The Food and Drug Administration is asking one of its panels of outside experts to help it make a decision about GlaxoSmithKline's (GSK 1.47%) request to add data to the label of Trelegy Ellipta, its chronic obstructive pulmonary disease (COPD) drug. The pulmonary-allergy drugs advisory committee will meet on April 21 to discuss whether the claim that Trelegy Ellipta reduces mortality should be added to the drug's label. That would allow the company to use the information in its marketing materials.

Results from the Informing the Pathway of COPD Treatment (IMPACT) clinical trial showed that Trelegy Ellipta reduced the risk of on-treatment all-cause mortality by 42.1% compared to Anoro, which contains two of the three medications in Trelegy Ellipta.

But the FDA seems to be concerned that 70% of patients treated with Anoro in the study were taking inhaled corticosteroids beforehand, and had to go off of them during the trial, which might have affected the results. An editorial in the New England Journal of Medicine chastised the company for the trial's "design peculiarity."

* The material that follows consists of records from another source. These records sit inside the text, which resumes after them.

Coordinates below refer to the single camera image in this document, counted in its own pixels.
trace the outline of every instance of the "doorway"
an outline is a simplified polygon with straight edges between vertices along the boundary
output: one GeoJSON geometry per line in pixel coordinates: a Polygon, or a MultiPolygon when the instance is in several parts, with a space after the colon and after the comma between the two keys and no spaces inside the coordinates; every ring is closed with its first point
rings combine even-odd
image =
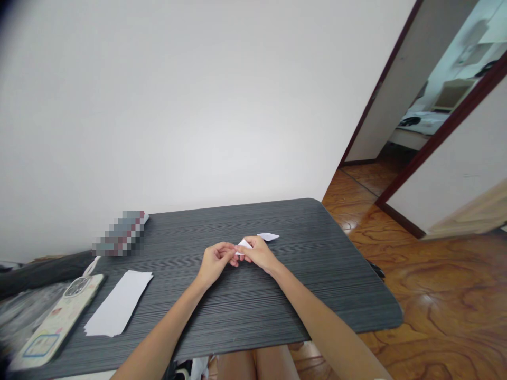
{"type": "Polygon", "coordinates": [[[416,2],[339,165],[378,205],[503,79],[506,18],[506,0],[416,2]]]}

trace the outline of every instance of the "striped table surface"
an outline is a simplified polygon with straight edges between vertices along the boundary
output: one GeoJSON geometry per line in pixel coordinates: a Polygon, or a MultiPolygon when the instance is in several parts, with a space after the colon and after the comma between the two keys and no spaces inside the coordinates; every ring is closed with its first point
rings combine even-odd
{"type": "MultiPolygon", "coordinates": [[[[275,256],[357,333],[402,323],[394,296],[324,206],[293,199],[151,214],[137,255],[103,257],[94,274],[107,279],[58,358],[25,373],[29,378],[70,376],[118,368],[195,278],[207,246],[237,244],[271,232],[275,256]],[[84,325],[129,270],[152,272],[123,334],[87,337],[84,325]]],[[[309,340],[277,283],[246,261],[229,265],[207,291],[183,331],[174,359],[309,340]]]]}

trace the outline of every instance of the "bed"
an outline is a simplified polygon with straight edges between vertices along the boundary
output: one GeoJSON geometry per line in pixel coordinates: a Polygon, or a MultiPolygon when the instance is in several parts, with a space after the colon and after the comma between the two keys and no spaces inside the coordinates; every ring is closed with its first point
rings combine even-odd
{"type": "Polygon", "coordinates": [[[419,117],[421,121],[415,125],[398,125],[389,141],[411,149],[421,150],[449,115],[466,98],[478,80],[478,78],[454,79],[444,82],[440,94],[430,107],[431,112],[407,112],[401,118],[400,124],[410,117],[419,117]]]}
{"type": "Polygon", "coordinates": [[[449,117],[448,113],[440,112],[407,112],[402,121],[410,117],[419,117],[419,124],[411,126],[397,126],[389,141],[411,149],[421,150],[424,144],[433,136],[449,117]]]}

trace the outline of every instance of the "baseboard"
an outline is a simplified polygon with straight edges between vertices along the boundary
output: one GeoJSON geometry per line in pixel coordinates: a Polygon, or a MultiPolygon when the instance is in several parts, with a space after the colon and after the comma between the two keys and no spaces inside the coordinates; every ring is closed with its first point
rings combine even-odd
{"type": "Polygon", "coordinates": [[[410,232],[415,238],[422,239],[424,236],[426,236],[426,232],[421,230],[418,226],[413,224],[387,203],[377,204],[377,207],[388,214],[391,218],[393,218],[400,226],[410,232]]]}
{"type": "Polygon", "coordinates": [[[372,158],[369,160],[356,160],[356,161],[345,161],[342,166],[351,166],[351,165],[364,165],[364,164],[373,164],[377,161],[376,158],[372,158]]]}

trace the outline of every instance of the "floor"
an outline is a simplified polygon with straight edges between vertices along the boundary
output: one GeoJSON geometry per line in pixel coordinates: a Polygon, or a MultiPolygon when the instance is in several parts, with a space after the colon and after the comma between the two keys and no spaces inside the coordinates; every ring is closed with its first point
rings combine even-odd
{"type": "MultiPolygon", "coordinates": [[[[339,169],[322,202],[405,311],[360,337],[394,379],[506,379],[507,234],[418,241],[373,204],[403,166],[339,169]]],[[[301,380],[338,379],[312,342],[289,348],[301,380]]]]}
{"type": "Polygon", "coordinates": [[[344,166],[342,170],[380,196],[416,154],[416,150],[387,143],[374,164],[344,166]]]}

Senior man using an inhaler

Image source: Getty Images.

Investors in Innoviva (INVA 2.34%), which developed the drug back when the company was called Theravance, and licensed it to GlaxoSmithKline, should also be watching the advisory committee meeting since Innoviva gets royalties on sales of the drug.

Investors will get a first look at what the FDA thinks of the claim on April 18 when the agency posts the documents it will send to the committee.